The film was first shown on the television of the Federal Republic of Germany on April 28, 1974 at 8.30 p.m. on the third television program of the NDR .

In addition to the Zarah Leander film “ The Great Love ”, “Request Concert” was the most commercially successful film production of the Nazi era. By the end of the Second World War , the film had almost 26 million viewers and grossed 7.6 million Reichsmarks .
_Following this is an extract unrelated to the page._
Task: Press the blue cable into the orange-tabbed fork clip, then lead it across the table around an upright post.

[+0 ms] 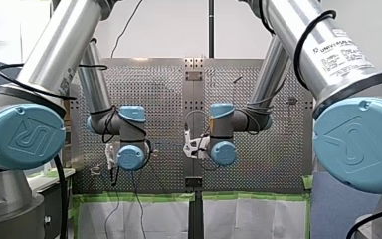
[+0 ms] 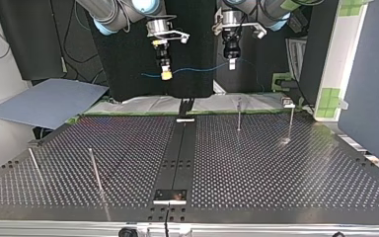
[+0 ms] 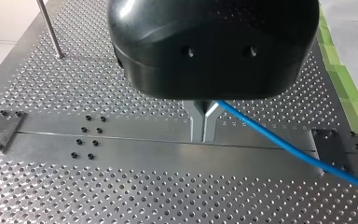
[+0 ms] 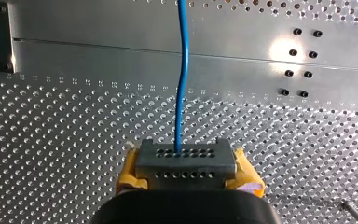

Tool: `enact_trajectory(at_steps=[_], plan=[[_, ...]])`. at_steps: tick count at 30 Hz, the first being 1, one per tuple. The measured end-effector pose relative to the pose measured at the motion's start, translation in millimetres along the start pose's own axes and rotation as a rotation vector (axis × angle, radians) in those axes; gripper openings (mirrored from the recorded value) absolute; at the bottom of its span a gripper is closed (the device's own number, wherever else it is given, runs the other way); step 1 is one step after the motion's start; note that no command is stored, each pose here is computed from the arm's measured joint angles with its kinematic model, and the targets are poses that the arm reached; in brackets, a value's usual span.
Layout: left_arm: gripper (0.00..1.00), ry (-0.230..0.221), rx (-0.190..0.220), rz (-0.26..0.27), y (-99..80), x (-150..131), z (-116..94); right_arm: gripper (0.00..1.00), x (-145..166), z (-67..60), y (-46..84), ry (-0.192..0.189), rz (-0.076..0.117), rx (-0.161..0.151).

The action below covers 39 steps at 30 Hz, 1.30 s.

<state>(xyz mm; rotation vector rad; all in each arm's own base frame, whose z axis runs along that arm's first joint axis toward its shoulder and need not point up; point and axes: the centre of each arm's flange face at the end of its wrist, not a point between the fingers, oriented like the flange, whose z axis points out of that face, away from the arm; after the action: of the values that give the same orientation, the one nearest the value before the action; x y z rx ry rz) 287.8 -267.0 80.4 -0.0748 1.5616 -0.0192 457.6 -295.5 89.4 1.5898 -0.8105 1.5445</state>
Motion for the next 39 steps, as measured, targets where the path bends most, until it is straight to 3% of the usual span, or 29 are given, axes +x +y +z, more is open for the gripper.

In the FSK submission on January 24, 1980 (2,720 m, 99 minutes), the film was classified as free of public holidays and suitable for those aged 16 and over (test no. 51284). After a recut (2,756 m, 101 min.), It was submitted to the FSK again on January 22, 1997 and now classified as suitable for people aged 18 and over (test no. 51284). The evaluation rights are exercised by the Friedrich Wilhelm Murnau Foundation .

Reviews

  • G. Schwark wrote in Film-Kurier in 1941 that the authors had brought to the fore a romance between two people who met at the Olympics, lost during the war in Spain and found them again through the radio wish concerts of the current war. Ilse Werner happily represents today's young German girl. "At the end of the premiere of this true folk film, there was rousing, enthusiastic applause."
  • The lexicon of international films judged in retrospect: "Sentimentally entertaining Nazi film for the war time composed of lying clichés, mixed with poorly sorted newsreels and excerpts from the program that was popular at the time."
  • Karsten Witte wrote in Film under National Socialism : “ Request concert is a miracle of the integration of opposites and polarities. The armed forces are reconciled with the arts, the intelligentsia with the limited, the Prussians with the Bavarians. ”The film brings the audience and the audience together inwardly. “He mobilizes a front of emotions. The homogeneity of the people is produced by the homogenization of the radio sound. If you switch on the same program of wish fulfillment from Narvik to Naples, the communication competition is also switched off with a program competition. "

See also

literature

  • Helmut Regel: On the topography of Nazi films. In: film review. Verlag Filmkritik, Munich 10.1966.1 (January), pp. 5/18. ISSN  0015-1572
  • Francis Courtade, Pierre Cadars: History of Film in the Third Reich. Heyne, Munich 1975, 1977, ISBN 3-453-00759-X , pp. 208 ff.
  • Friedemann Beyer: The Ufa Stars in the Third Reich. Women for Germany. Heyne, Munich 1991, 1992, ISBN 3-453-03013-3 , pp. 259 ff.
  • Friedemann Beyer: Swinging Nazis. The good mood films from the Cine Alliance. In: Allies for the film. Arnold Pressburger, Gregor Rabinowitsch and the Cine Alliance. Edition Text + Critique, Munich 2004, ISBN 3-88377-779-X , p. 155 ff.
  • Hans-Jörg Koch: Request concert. Popular music and propaganda on the radio of the Third Reich. Ares, Graz 2006.
  • Wolfgang Jacobsen , Anton Kaes and Hans Helmut Prinzler (Hrsg.): History of the German film. 2nd Edition. JB Metzler-Verlag, 2004, ISBN 3-476-01952-7 .
  • Manfred Hobsch: love, dance and 1000 hit films. Schwarzkopf & Schwarzkopf Verlag, Berlin 1998, ISBN 3-89602-166-4 .
  • Paul Collmann: Heinz Gödecke. Book about the teenage years from the inventor of the wish concert. Wimma-Verlag, Petting 2013, ISBN 978-3-00-040729-1 .

Web links

Individual evidence

  1. ^ Filmdienst.de and Spiegel.de .
  2. Manfred Hobsch: love, dance and 1000 hit films. P. 104.
  3. Request concert. In: Lexicon of International Films . Film service , accessed August 30, 2017 .Template: LdiF / Maintenance / Access used 
  4. Karsten Witte: Film in National Socialism. In: History of German Film. 2nd Edition. 2004, p. 145.